En Allemagne de l’Est, il y eût un développement plus modeste basé sur la technologie VVER soviétique. Fin 1989 6 réacteurs, pour un total de 2.100 MWe étaient en activité et un complexe de 1.300 MWe en construction (Stendal) mais fin 1990 tous ces réacteurs étaient mis hors service.

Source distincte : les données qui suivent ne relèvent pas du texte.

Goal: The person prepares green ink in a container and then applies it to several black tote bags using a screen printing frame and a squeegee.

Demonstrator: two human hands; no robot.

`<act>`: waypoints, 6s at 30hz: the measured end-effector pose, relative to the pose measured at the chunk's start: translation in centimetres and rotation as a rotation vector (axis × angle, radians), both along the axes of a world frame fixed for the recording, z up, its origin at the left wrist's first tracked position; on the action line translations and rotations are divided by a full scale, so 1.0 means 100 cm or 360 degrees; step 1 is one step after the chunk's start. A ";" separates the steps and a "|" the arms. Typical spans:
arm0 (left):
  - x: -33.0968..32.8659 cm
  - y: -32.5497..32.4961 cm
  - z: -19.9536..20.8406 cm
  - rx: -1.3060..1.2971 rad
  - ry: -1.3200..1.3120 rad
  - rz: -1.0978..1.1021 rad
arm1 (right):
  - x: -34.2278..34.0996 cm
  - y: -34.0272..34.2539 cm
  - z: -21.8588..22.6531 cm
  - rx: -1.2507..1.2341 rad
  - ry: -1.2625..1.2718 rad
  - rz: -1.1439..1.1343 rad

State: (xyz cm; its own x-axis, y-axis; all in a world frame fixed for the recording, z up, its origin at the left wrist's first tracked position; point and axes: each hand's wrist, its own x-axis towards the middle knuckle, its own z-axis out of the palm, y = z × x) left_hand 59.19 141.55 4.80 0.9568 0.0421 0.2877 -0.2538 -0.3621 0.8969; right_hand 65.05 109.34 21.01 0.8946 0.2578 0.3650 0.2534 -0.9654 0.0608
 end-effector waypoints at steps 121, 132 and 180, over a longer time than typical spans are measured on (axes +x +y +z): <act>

Dès le début de son développement le nucléaire a rencontré une opposition forte en Allemagne de l’Ouest basée en bonne partie sur l’assimilation entre nucléaire civil et nucléaire militaire et sur les craintes fortes suscitées par l’usage potentiel de l’arme atomique à la fin de la 2ème guerre mondiale. Le développement de nouveaux réacteurs fût rapidement arrêté : c’est en 1982 que débutèrent la construction des deux derniers réacteurs (Konvooi) qui furent mis en service en 1988 et 1989. 

Cette opposition se traduisit par la décision du gouvernement Schröder (SPD-Grünen) de sortir du nucléaire en 2022 et de développer massivement les énergies renouvelables : l’objectif était d’atteindre 10% de la production électrique dès 2010. Deux réacteurs furent fermés à Stade (2003) et Obrigheim (2005). 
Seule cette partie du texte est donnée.